ABOUT THIS EXERCISE:
Each line below that carries the string "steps" must appear in the answer.
================
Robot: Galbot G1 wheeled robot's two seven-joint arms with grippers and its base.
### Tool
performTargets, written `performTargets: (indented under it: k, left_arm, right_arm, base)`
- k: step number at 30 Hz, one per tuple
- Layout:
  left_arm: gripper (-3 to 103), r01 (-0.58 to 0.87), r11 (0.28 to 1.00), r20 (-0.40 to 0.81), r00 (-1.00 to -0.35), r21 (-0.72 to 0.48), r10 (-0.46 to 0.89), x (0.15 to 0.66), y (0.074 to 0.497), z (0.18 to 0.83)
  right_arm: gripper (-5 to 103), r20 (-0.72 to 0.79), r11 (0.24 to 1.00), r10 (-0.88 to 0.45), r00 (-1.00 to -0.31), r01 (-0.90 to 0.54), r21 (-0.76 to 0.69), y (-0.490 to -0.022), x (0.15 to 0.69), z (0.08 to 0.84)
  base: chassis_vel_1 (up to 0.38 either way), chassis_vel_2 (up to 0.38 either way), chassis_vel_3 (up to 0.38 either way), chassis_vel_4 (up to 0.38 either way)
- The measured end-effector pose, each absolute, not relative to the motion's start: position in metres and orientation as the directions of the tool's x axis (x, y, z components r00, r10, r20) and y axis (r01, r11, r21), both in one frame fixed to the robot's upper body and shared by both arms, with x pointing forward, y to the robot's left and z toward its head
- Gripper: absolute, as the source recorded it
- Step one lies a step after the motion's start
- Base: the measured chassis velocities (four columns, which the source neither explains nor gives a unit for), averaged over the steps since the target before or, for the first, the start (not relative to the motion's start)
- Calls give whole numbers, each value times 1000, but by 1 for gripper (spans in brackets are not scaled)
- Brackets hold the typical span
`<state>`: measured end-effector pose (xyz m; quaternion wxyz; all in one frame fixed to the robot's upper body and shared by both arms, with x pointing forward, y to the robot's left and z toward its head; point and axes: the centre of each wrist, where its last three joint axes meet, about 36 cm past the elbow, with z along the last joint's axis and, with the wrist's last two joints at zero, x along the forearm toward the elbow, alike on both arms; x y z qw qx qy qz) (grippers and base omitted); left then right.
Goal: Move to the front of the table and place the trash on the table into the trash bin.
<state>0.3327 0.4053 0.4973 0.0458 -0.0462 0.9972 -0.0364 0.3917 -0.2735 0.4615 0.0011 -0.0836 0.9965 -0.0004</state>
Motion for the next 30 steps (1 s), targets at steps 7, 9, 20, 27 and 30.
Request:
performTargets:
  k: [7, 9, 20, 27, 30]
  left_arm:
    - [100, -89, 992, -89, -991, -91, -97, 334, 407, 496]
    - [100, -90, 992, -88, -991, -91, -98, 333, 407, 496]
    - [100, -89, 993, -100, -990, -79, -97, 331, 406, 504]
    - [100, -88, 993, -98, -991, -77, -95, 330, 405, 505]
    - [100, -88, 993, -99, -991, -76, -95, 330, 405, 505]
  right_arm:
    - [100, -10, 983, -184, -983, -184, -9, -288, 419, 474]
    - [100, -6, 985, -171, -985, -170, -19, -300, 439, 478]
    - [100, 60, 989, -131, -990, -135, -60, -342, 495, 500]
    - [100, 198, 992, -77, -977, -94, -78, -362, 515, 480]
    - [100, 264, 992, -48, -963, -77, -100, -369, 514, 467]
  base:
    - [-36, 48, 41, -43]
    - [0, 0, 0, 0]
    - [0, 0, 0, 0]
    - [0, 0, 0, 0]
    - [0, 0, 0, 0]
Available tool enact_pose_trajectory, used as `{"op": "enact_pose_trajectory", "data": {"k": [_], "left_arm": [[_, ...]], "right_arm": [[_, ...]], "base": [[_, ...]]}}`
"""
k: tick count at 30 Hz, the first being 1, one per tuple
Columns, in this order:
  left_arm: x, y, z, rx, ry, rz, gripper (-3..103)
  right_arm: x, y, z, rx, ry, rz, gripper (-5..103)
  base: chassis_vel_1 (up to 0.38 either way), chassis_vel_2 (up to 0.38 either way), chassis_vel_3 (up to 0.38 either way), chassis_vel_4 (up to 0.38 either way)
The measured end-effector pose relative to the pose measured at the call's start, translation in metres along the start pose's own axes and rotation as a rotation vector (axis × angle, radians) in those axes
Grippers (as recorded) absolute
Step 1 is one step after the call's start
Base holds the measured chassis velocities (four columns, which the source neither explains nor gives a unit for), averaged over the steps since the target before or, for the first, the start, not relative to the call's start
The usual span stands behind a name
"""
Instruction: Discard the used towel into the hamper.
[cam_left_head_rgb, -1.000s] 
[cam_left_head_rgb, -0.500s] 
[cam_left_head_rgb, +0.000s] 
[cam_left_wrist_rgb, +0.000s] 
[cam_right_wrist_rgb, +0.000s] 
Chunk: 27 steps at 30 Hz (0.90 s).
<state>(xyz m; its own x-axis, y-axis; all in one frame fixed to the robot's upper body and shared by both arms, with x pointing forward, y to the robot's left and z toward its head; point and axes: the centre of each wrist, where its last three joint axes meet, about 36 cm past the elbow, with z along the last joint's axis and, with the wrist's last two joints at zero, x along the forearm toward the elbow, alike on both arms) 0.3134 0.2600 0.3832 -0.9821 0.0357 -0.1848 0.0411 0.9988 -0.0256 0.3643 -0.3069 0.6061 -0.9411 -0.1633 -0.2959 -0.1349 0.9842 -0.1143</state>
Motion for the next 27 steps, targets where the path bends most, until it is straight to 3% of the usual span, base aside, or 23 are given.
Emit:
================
RESPONSE:
- Base: the measured chassis velocities (four columns, which the source neither explains nor gives a unit for), averaged over the steps since the target before or, for the first, the start (not relative to the motion's start)
Motion for the next 30 steps (1 s), targets at steps 7, 9, 20, 27 and 30.
Base holds the measured chassis velocities (four columns, which the source neither explains nor gives a unit for), averaged over the steps since the target before or, for the first, the start, not relative to the call's start
Chunk: 27 steps at 30 Hz (0.90 s).
Motion for the next 27 steps, targets where the path bends most, until it is straight to 3% of the usual span, base aside, or 23 are given.

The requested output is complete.